### HOW TO COMPLETE THIS TASK
Below are records; output exactly the lines from the one with "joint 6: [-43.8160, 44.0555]" through their final line.

### PROVIDED ENTRIES

- Opening Delimiter -

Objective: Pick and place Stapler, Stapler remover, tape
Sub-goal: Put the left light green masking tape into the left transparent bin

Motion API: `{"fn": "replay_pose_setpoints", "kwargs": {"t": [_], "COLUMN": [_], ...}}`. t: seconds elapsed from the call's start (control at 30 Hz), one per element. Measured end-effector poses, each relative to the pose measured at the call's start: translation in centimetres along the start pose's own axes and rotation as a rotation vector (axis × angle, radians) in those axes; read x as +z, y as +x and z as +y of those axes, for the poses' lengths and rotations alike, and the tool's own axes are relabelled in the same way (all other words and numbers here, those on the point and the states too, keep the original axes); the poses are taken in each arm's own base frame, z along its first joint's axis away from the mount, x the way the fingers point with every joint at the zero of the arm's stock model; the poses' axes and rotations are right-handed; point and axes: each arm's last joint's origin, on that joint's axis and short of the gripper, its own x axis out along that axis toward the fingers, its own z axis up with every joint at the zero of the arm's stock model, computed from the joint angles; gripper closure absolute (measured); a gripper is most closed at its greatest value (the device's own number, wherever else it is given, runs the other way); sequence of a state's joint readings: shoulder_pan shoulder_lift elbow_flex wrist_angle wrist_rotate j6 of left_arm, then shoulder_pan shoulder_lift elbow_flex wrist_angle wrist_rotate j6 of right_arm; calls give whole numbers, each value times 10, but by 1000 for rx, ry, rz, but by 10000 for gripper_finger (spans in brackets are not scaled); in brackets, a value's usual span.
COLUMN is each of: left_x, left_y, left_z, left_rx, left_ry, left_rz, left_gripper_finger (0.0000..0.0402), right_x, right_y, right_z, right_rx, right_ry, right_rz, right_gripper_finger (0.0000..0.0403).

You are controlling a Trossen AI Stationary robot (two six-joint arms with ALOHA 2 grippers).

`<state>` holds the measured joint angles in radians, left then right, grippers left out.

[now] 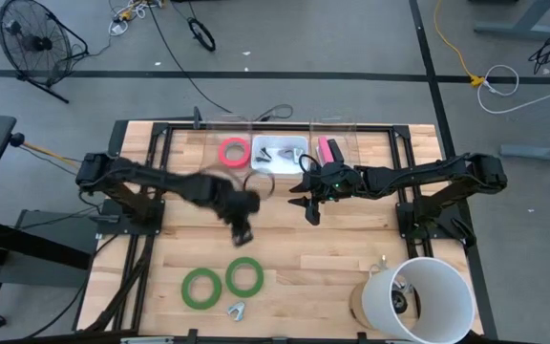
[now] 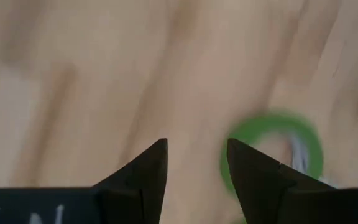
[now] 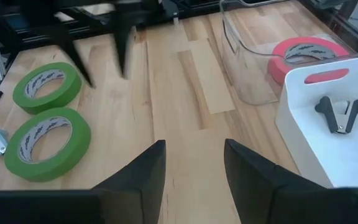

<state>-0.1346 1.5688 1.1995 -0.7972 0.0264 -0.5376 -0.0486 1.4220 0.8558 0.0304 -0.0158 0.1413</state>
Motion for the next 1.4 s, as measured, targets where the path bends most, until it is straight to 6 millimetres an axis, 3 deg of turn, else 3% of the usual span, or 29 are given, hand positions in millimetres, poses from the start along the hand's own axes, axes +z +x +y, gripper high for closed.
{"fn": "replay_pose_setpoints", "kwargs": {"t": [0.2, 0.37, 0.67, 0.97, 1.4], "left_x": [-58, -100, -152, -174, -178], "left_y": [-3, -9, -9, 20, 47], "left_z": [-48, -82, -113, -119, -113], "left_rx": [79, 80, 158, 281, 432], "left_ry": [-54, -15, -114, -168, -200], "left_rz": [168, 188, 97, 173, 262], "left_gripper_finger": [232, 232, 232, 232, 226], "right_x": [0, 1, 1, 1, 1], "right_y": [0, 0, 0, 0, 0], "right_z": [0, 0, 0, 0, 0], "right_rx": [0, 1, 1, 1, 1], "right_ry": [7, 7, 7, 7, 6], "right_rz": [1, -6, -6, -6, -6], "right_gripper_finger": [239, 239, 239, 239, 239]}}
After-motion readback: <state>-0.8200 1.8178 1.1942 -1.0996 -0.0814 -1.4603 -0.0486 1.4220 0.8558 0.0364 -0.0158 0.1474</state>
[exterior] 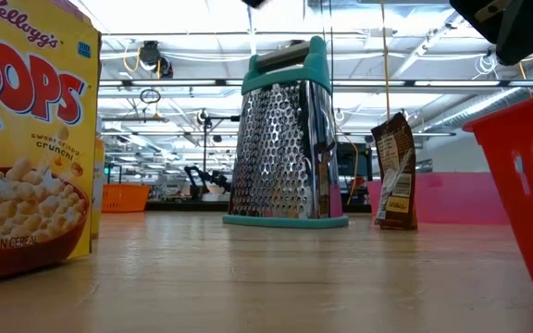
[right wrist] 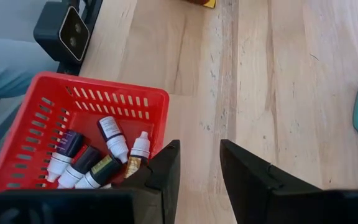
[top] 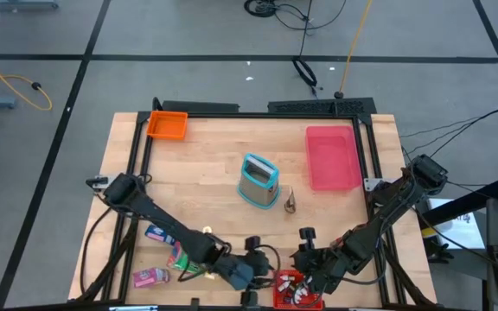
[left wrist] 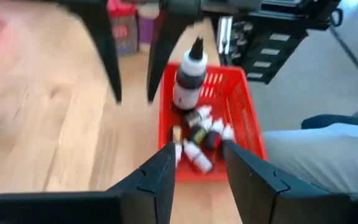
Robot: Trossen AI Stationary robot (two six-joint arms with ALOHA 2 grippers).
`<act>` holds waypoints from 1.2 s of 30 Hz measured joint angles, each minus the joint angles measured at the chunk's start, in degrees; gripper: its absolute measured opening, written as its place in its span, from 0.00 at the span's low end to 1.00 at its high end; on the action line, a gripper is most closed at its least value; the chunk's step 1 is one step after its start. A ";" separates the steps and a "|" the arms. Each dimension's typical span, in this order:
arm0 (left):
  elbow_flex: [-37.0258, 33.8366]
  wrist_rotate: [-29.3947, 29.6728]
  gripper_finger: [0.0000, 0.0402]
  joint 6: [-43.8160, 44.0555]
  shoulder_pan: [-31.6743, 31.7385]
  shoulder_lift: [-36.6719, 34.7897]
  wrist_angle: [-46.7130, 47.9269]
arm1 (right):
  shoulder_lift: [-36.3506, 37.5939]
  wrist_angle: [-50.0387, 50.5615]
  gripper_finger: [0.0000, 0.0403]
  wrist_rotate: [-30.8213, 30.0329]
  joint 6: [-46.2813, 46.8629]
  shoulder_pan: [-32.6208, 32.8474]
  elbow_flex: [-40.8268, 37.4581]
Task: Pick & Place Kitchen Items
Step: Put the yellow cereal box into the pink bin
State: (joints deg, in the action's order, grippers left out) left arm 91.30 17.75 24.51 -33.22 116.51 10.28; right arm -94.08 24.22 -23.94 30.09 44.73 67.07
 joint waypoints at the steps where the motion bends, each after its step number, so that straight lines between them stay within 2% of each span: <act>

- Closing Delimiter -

### OUTPUT FOR THIS TASK
  joint 6: [-43.8160, 44.0555]
  shoulder_pan: [-31.6743, 31.7385]
  shoulder_lift: [-36.6719, 34.7897]
  wrist_angle: [-46.7130, 47.9269]
arm1 (right):
  shoulder_lift: [-36.3506, 37.5939]
  wrist_angle: [-50.0387, 50.5615]
  gripper_finger: [0.0000, 0.0403]
  wrist_rotate: [-30.8213, 30.0329]
  joint 6: [-46.2813, 46.8629]
  shoulder_pan: [-32.6208, 32.8474]
  elbow_flex: [-40.8268, 37.4581]
Task: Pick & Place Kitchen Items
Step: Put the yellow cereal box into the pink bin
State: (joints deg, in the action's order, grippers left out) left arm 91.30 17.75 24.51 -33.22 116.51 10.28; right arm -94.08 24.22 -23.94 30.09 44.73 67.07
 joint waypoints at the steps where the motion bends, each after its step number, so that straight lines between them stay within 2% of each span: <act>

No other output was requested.